- _Problem description_
Go through the records line by line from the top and repeat each one exactly, ending with the line that contains "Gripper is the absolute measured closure".

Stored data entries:
* * * * * * * * *
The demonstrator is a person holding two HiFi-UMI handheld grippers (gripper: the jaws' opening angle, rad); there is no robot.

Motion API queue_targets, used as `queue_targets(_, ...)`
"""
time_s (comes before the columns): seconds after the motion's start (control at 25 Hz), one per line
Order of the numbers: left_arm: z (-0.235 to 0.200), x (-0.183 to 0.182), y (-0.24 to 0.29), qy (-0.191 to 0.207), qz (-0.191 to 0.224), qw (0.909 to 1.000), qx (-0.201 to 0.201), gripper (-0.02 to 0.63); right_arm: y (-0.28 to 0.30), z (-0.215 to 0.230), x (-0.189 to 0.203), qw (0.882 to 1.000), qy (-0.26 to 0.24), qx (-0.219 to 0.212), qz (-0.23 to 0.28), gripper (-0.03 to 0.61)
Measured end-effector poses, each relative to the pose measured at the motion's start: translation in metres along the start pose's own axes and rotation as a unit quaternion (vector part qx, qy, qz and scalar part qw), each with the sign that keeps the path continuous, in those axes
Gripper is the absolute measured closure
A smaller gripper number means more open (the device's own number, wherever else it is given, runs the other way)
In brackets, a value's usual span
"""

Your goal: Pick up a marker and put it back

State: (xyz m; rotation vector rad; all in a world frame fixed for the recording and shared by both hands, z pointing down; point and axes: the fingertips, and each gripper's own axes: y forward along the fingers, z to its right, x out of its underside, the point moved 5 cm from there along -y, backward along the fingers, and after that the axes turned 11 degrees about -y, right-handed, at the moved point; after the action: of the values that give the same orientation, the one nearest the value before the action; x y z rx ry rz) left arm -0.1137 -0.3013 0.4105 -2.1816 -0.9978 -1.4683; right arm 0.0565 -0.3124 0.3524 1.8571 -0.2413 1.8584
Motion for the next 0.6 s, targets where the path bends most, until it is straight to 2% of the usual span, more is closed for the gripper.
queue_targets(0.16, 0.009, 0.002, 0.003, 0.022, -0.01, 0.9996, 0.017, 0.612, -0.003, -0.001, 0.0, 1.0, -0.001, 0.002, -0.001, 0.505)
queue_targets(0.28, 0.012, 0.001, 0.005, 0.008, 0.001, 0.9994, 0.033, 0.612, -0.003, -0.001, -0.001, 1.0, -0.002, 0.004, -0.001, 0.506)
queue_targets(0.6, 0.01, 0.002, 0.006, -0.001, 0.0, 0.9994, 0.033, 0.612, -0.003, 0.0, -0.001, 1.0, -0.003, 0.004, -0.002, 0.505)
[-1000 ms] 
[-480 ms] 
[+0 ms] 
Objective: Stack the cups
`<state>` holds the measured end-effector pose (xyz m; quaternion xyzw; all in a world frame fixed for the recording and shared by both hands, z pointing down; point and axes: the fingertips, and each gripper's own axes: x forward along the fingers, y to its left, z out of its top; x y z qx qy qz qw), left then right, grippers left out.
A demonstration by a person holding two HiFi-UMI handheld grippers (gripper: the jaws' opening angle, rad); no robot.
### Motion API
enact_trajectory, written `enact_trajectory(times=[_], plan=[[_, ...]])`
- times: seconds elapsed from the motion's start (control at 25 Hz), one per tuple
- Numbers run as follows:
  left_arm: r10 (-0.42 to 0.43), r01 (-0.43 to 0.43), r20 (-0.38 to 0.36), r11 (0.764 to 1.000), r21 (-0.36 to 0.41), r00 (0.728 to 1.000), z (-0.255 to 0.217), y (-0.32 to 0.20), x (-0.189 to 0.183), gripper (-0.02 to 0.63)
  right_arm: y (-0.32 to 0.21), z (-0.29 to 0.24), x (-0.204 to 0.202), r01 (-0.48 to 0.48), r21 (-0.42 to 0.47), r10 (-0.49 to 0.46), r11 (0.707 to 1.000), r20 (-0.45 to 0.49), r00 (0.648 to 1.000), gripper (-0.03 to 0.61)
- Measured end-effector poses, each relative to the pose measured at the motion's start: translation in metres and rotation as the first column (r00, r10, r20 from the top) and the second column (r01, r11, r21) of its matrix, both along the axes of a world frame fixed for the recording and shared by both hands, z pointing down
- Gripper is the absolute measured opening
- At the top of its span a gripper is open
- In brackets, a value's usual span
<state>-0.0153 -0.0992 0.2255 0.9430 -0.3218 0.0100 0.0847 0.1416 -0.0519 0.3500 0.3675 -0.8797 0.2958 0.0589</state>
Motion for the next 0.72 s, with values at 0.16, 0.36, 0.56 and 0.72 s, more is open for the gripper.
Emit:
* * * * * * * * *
- _Task output_
The demonstrator is a person holding two HiFi-UMI handheld grippers (gripper: the jaws' opening angle, rad); there is no robot.

Motion API queue_targets, used as `queue_targets(_, ...)`
"""
time_s (comes before the columns): seconds after the motion's start (control at 25 Hz), one per line
Order of the numbers: left_arm: z (-0.235 to 0.200), x (-0.183 to 0.182), y (-0.24 to 0.29), qy (-0.191 to 0.207), qz (-0.191 to 0.224), qw (0.909 to 1.000), qx (-0.201 to 0.201), gripper (-0.02 to 0.63); right_arm: y (-0.28 to 0.30), z (-0.215 to 0.230), x (-0.189 to 0.203), qw (0.882 to 1.000), qy (-0.26 to 0.24), qx (-0.219 to 0.212), qz (-0.23 to 0.28), gripper (-0.03 to 0.61)
Measured end-effector poses, each relative to the pose measured at the motion's start: translation in metres along the start pose's own axes and rotation as a unit quaternion (vector part qx, qy, qz and scalar part qw), each with the sign that keeps the path continuous, in those axes
Gripper is the absolute measured closure

The answer has been supplied in full.